[DATA EXTRACTS]

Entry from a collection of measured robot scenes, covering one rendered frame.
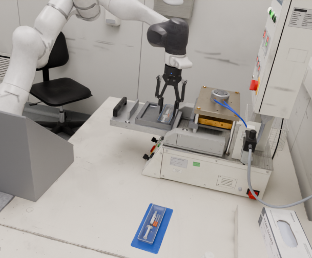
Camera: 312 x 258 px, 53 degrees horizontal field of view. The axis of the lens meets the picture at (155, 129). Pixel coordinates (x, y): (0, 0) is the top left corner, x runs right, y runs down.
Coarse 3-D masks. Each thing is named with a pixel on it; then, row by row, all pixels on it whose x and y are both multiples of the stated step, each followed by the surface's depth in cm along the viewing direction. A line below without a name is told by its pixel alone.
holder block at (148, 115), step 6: (150, 102) 154; (144, 108) 148; (150, 108) 152; (156, 108) 149; (162, 108) 149; (138, 114) 141; (144, 114) 145; (150, 114) 146; (156, 114) 143; (138, 120) 138; (144, 120) 137; (150, 120) 137; (156, 120) 138; (174, 120) 142; (156, 126) 137; (162, 126) 136; (168, 126) 136
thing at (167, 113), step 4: (168, 104) 151; (164, 108) 148; (168, 108) 148; (172, 108) 148; (164, 112) 144; (168, 112) 144; (172, 112) 144; (160, 116) 140; (164, 116) 140; (168, 116) 140; (160, 120) 136; (164, 120) 137; (168, 120) 137
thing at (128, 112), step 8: (128, 104) 155; (136, 104) 150; (120, 112) 147; (128, 112) 140; (136, 112) 149; (112, 120) 140; (120, 120) 140; (128, 120) 141; (176, 120) 145; (128, 128) 140; (136, 128) 139; (144, 128) 138; (152, 128) 137; (160, 128) 137
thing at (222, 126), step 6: (198, 120) 131; (204, 120) 130; (210, 120) 129; (216, 120) 129; (222, 120) 130; (228, 120) 130; (204, 126) 131; (210, 126) 131; (216, 126) 130; (222, 126) 128; (228, 126) 129
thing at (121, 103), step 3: (123, 99) 150; (126, 99) 152; (120, 102) 147; (123, 102) 149; (126, 102) 154; (117, 105) 144; (120, 105) 145; (114, 108) 141; (117, 108) 142; (120, 108) 146; (114, 111) 141; (117, 111) 142; (114, 114) 142

[/DATA EXTRACTS]

Restate each line above exactly, keeping pictures out.

Entry from a collection of measured robot scenes, covering one rendered frame.
Camera: 312 x 258 px, 53 degrees horizontal field of view. The axis of the lens meets the picture at (155, 129). Pixel coordinates (x, y): (0, 0) is the top left corner, x runs right, y runs down.
Coarse 3-D masks. Each thing is named with a pixel on it; then, row by row, all pixels on it whose x and y are both multiples of the stated step, each followed by the surface's depth in cm along the viewing direction. A line below without a name is told by its pixel alone.
holder block at (148, 115), step 6: (150, 102) 154; (144, 108) 148; (150, 108) 152; (156, 108) 149; (162, 108) 149; (138, 114) 141; (144, 114) 145; (150, 114) 146; (156, 114) 143; (138, 120) 138; (144, 120) 137; (150, 120) 137; (156, 120) 138; (174, 120) 142; (156, 126) 137; (162, 126) 136; (168, 126) 136
thing at (167, 113), step 4: (168, 104) 151; (164, 108) 148; (168, 108) 148; (172, 108) 148; (164, 112) 144; (168, 112) 144; (172, 112) 144; (160, 116) 140; (164, 116) 140; (168, 116) 140; (160, 120) 136; (164, 120) 137; (168, 120) 137
thing at (128, 112), step 8: (128, 104) 155; (136, 104) 150; (120, 112) 147; (128, 112) 140; (136, 112) 149; (112, 120) 140; (120, 120) 140; (128, 120) 141; (176, 120) 145; (128, 128) 140; (136, 128) 139; (144, 128) 138; (152, 128) 137; (160, 128) 137
thing at (222, 126), step 6: (198, 120) 131; (204, 120) 130; (210, 120) 129; (216, 120) 129; (222, 120) 130; (228, 120) 130; (204, 126) 131; (210, 126) 131; (216, 126) 130; (222, 126) 128; (228, 126) 129
thing at (121, 103), step 3: (123, 99) 150; (126, 99) 152; (120, 102) 147; (123, 102) 149; (126, 102) 154; (117, 105) 144; (120, 105) 145; (114, 108) 141; (117, 108) 142; (120, 108) 146; (114, 111) 141; (117, 111) 142; (114, 114) 142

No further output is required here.